Quickly she went to the sink and ran a glass of water. Knowing she had to take small sips. Just small or she’d lose it all.
He’d fallen silent, not drinking, not laying out the nibbles, not eating, just watching her with intense focus.
‘I’m not really feeling like wine tonight,’ she started babbling. ‘Not that hungry, actually. Would you mind if we postponed this? I’m afraid I didn’t get your message.’

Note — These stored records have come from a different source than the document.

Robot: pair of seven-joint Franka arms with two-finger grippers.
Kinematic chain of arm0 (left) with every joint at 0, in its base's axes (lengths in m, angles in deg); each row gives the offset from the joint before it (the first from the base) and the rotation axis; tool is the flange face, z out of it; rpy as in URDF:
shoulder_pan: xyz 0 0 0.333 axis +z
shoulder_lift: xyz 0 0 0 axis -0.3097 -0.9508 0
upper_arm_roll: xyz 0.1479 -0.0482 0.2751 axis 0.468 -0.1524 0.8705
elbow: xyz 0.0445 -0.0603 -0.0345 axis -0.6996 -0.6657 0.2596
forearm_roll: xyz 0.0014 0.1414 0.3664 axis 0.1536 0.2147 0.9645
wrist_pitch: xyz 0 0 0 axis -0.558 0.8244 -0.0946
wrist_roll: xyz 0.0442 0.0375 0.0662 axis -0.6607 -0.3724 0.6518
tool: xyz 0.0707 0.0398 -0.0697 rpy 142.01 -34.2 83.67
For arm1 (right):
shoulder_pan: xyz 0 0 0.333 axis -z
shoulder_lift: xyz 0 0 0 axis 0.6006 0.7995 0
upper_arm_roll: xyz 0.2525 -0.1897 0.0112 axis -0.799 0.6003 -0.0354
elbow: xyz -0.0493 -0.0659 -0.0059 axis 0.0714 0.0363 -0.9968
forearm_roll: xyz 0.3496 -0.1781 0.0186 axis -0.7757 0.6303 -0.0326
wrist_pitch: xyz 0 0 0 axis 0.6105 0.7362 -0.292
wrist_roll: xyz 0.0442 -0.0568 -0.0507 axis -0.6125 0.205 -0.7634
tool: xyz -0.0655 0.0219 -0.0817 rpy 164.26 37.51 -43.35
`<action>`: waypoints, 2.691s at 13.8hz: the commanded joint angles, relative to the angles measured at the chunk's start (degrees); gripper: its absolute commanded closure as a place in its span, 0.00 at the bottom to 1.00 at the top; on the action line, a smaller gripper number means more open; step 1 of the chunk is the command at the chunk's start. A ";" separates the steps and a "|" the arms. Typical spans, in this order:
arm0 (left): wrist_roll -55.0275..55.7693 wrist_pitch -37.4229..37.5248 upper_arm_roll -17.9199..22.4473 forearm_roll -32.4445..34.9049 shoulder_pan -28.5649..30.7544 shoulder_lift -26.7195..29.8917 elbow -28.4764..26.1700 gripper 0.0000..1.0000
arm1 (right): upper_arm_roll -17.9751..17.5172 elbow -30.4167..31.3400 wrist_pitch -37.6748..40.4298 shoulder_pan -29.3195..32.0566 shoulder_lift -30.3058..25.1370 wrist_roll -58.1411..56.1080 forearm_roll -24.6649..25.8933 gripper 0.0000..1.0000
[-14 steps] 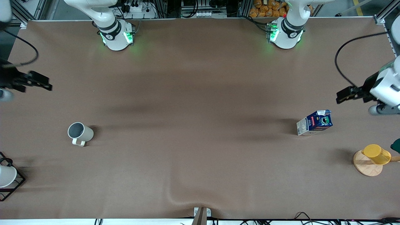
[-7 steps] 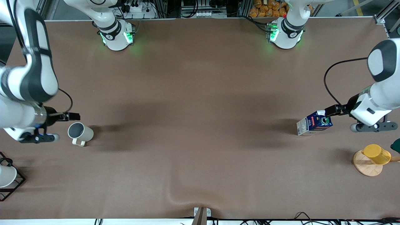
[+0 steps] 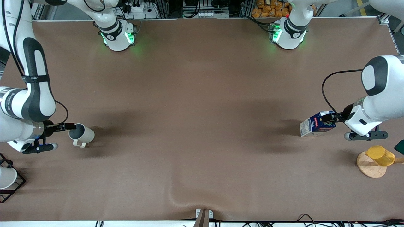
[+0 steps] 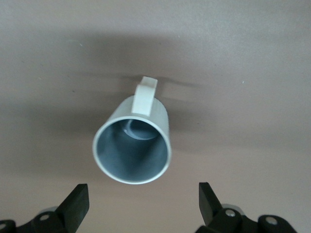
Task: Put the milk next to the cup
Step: 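Grasp the white mug with the right gripper while the left gripper grasps the carton, then carry the white mug with the right gripper toward the table middle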
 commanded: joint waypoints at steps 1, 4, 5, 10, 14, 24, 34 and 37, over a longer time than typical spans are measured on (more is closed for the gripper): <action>-0.56 -1.31 -0.14 1.37 0.68 -1.85 0.00 0.00 | -0.80 -1.12 -0.61 2.00 2.95 -2.52 0.05 0.00; -0.56 -1.49 -0.23 1.37 0.77 -2.29 -0.26 0.00 | -0.80 -1.04 -3.94 2.18 5.05 -2.78 0.05 0.00; -0.56 -1.49 -0.23 1.37 0.68 -2.56 -0.70 0.00 | -0.80 -1.12 -4.30 2.44 5.76 -3.39 -0.04 0.00; -0.64 -1.49 -0.23 1.37 0.77 -2.56 -1.67 0.00 | -0.89 -0.86 -7.11 2.09 8.05 -3.05 -0.30 0.00; -0.64 -1.49 -0.23 1.37 0.86 -3.08 -2.02 0.00 | -0.89 -0.68 -7.11 2.18 8.49 -3.05 -0.30 0.82; -0.64 -1.49 -0.14 1.37 0.77 -4.58 -2.02 0.11 | -0.89 -1.21 -6.77 2.01 7.97 -3.05 -2.58 1.00; -0.56 -1.23 -0.14 1.37 0.77 -4.58 -2.02 0.26 | -4.47 -7.98 -6.85 -11.61 7.43 -1.12 -6.60 1.00; -0.64 -1.23 -0.14 1.37 0.77 -4.58 -2.02 0.32 | -4.67 -8.07 -6.94 -18.80 7.61 12.03 -11.73 1.00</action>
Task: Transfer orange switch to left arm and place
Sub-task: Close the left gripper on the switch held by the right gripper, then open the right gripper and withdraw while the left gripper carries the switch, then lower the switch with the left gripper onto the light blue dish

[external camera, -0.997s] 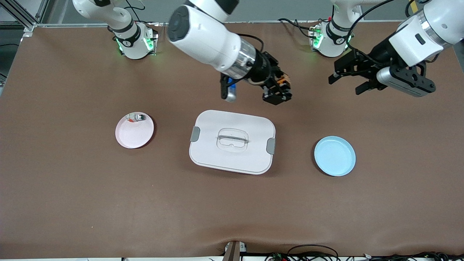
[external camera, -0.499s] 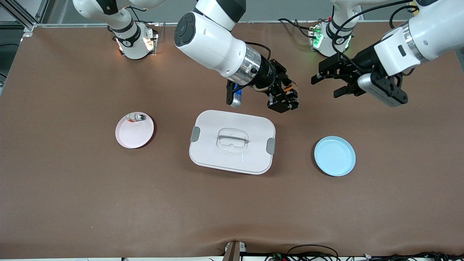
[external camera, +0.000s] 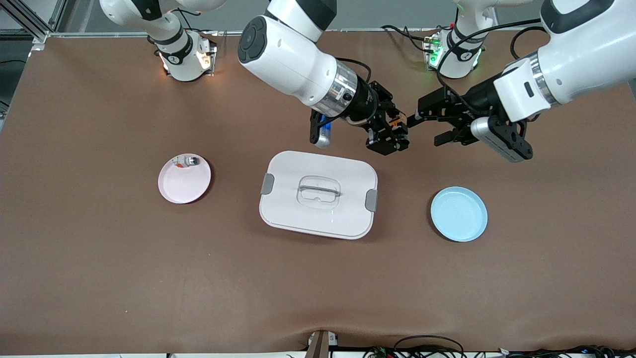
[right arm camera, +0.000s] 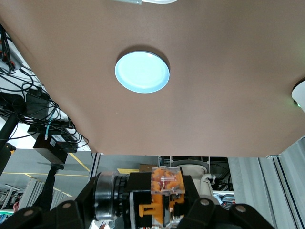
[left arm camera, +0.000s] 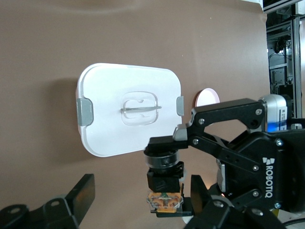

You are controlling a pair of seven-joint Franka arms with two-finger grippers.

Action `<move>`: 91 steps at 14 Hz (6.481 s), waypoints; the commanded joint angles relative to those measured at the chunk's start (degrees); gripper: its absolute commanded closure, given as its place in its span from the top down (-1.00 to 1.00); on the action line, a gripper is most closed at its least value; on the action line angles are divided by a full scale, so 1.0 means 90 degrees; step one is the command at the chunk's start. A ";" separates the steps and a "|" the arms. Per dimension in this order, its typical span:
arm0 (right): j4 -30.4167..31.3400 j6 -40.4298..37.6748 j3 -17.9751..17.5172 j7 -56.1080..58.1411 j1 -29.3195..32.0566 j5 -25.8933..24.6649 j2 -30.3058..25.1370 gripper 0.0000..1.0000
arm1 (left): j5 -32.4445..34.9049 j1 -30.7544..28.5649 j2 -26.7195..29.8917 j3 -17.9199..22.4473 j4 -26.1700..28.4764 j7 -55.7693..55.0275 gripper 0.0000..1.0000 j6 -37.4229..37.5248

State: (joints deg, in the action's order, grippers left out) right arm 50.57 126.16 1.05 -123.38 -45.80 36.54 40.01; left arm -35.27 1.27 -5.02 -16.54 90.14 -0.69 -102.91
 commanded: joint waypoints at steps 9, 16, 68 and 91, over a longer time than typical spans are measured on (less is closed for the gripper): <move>-0.0306 0.0152 -0.0039 -0.0188 0.0031 -0.0086 0.0271 -1.00 | -0.0281 0.0239 -0.0174 -0.0047 0.0063 0.0018 0.56 -0.0167; -0.0355 0.0269 -0.0049 -0.0188 0.0079 -0.0076 0.0271 -1.00 | -0.0222 0.0239 -0.0282 -0.0047 0.0053 0.0047 0.35 -0.0284; -0.0365 -0.8588 -0.0527 1.2937 0.4796 -0.4138 -0.1116 1.00 | 0.3987 -0.1050 -0.0418 -0.0028 0.2757 0.8180 -1.00 -0.2197; 0.2726 -0.5711 -0.0547 1.3248 0.4884 -0.4070 -0.3320 1.00 | 0.4163 -0.1440 -0.1433 -0.0018 0.3950 1.1549 -1.00 -0.5313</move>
State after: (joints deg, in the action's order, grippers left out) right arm 61.91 68.90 -3.53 -6.23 -2.68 0.05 19.01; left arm 1.05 -9.99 -16.57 -16.39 125.55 99.67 -148.25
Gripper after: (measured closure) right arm 0.000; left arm 0.595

‘I thought it would be a nice surprise.’ He placed the glasses across from each other on the centre island. ‘Don’t you like surprises?’ He ripped the lid off another container. ‘I don’t much like them either. And I don’t want to postpone this. In fact …’ he stopped moving altogether and simply stared at her—hard ‘… I think we need to have that chat we didn’t have a few weeks ago.’
She just needed to keep breathing, she thought desperately as she heard the steel behind his words. Whatever it was he wanted to talk about, he wasn’t going away. Defensive, guilty, she tried to rouse anger that he’d had someone pry into her life. ‘I can’t believe you had me investigated.’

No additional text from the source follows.